Danish borrowers will be able to access 0 per cent fixed interest rate mortgages with 20 year timeframes as Scandinavian banks continue flirting with negative rates.

The Nordea Bank Abp’s move comes as central banks around the world take interest rates close to or below 0 per cent, Bloomberg reported.

Denmark’s official interest rate is negative 0.75 per cent, after the European nation took rates negative in 2012, the first country to do so.

Denmark’s central bank, the Danmarks Nationalbank, took interest rates negative in 2012 after pressure on foreign exchange markets.

Switzerland has the same rate while Japan’s central bank has a negative 0.10 per cent interest rate, and several European countries have 0 per cent interest rates.

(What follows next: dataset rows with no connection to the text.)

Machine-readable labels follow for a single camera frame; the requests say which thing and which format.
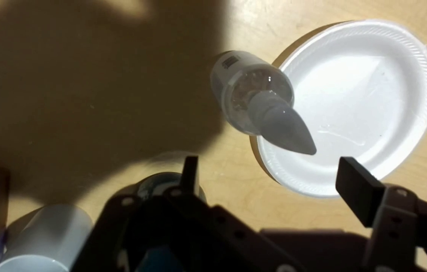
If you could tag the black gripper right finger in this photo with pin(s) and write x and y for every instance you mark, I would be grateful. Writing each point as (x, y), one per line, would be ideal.
(396, 232)

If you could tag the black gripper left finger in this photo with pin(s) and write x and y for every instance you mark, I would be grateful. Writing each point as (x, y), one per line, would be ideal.
(148, 236)

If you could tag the clear white pump bottle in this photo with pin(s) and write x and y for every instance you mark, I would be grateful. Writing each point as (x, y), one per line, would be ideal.
(245, 85)

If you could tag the plain white mug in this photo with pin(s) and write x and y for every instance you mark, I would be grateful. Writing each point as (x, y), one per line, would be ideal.
(48, 232)

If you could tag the white foam plate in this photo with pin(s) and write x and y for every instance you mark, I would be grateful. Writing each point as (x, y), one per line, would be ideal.
(375, 91)

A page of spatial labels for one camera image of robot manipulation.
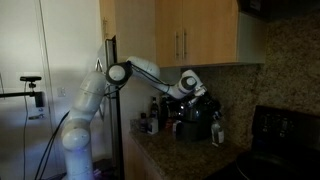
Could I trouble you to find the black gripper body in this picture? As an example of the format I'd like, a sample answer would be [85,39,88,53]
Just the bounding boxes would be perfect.
[198,91,221,113]

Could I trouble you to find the glass bottle with white label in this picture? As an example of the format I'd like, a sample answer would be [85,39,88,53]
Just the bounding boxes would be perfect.
[210,111,226,148]

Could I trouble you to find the black air fryer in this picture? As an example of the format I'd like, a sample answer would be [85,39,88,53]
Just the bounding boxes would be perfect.
[177,95,222,142]

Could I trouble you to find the white container with blue label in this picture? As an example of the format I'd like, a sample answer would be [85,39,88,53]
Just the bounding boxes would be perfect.
[147,116,160,135]

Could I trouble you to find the small dark bottle with label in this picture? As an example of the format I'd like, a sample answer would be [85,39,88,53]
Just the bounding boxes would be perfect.
[138,112,150,133]

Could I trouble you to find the tall dark wine bottle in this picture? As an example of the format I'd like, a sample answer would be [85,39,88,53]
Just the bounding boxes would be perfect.
[149,96,160,119]

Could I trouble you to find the black coffee maker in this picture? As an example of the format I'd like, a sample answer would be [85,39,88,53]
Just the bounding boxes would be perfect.
[159,93,183,133]

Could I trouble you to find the wooden upper cabinet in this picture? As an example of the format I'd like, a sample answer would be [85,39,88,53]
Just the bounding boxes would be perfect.
[98,0,268,69]

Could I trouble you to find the wooden cabinet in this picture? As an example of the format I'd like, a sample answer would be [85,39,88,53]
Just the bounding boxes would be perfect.
[98,0,268,69]
[123,132,165,180]

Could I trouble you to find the black stove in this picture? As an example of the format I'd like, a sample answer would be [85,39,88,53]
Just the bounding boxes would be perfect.
[203,104,320,180]

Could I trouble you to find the dark frying pan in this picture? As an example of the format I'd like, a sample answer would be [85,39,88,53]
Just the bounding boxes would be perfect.
[234,150,302,180]

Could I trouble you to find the wooden lower cabinet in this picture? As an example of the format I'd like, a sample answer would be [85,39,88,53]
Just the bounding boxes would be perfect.
[123,132,165,180]

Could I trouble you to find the stainless steel fridge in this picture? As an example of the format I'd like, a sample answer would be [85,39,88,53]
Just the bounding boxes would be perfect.
[94,34,126,180]

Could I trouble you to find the steel range hood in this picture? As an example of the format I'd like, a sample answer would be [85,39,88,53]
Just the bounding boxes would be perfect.
[236,0,320,23]

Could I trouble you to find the metal upper cabinet handle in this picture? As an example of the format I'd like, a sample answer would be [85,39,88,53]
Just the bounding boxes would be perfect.
[181,30,188,61]
[173,31,180,62]

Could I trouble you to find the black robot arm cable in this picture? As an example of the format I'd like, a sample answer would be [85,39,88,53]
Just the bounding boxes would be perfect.
[102,61,175,100]

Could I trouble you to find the white wall switch plate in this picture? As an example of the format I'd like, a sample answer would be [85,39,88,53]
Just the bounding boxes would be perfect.
[56,86,67,98]

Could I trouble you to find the black floor power cable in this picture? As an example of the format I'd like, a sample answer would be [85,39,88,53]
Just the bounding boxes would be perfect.
[33,110,72,180]

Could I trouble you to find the black camera on stand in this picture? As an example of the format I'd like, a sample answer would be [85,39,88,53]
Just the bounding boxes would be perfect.
[19,75,43,84]

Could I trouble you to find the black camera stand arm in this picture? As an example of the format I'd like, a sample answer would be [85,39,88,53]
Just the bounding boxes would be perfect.
[0,89,45,109]

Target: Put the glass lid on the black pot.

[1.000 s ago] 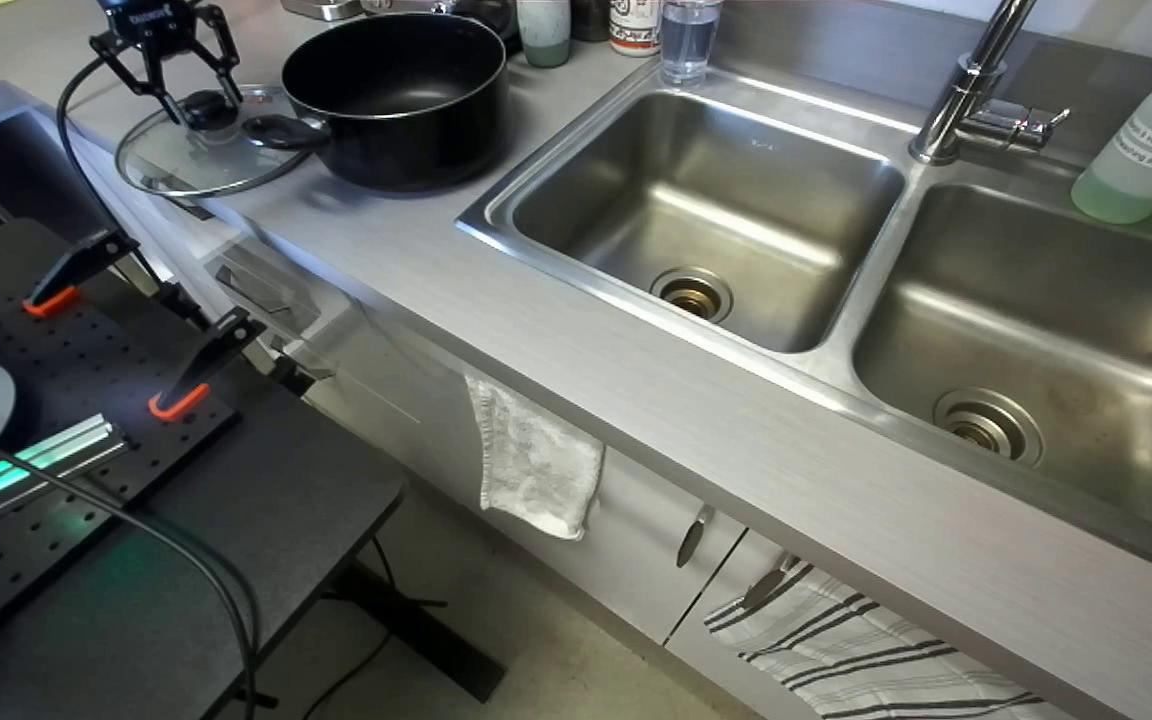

Denmark’s Jyske Bank began offering borrowers minus 0.5 per cent 10-year home loan interest rates in August in 2019.

Under that loan, mortgagors make monthly payments but the amount remaining reduces every month by more than what the borrower paid.

Other Danish banks, including Nykredit Realkredit and Danske Bank A/S have also in recent days said they will offer, or are considering offering, 0 per cent interest rates, Bloomberg reported.

And according to the Nationalbank governor, Lars Rhode, interest rates aren’t about to increase any time soon.

“There’s nothing in the data to indicate that we’re facing a rate increase,” Lars Rohde, the governor of Denmark’s central bank, said in late December.

Rohde said the negative rates stimulate the Danish economy and boost the labor market, and that in itself “creates equality”.

Denmark has seen falls in unemployment since it took rates negative, with unemployment at 3 per cent before the pandemic and now at around 4 per cent.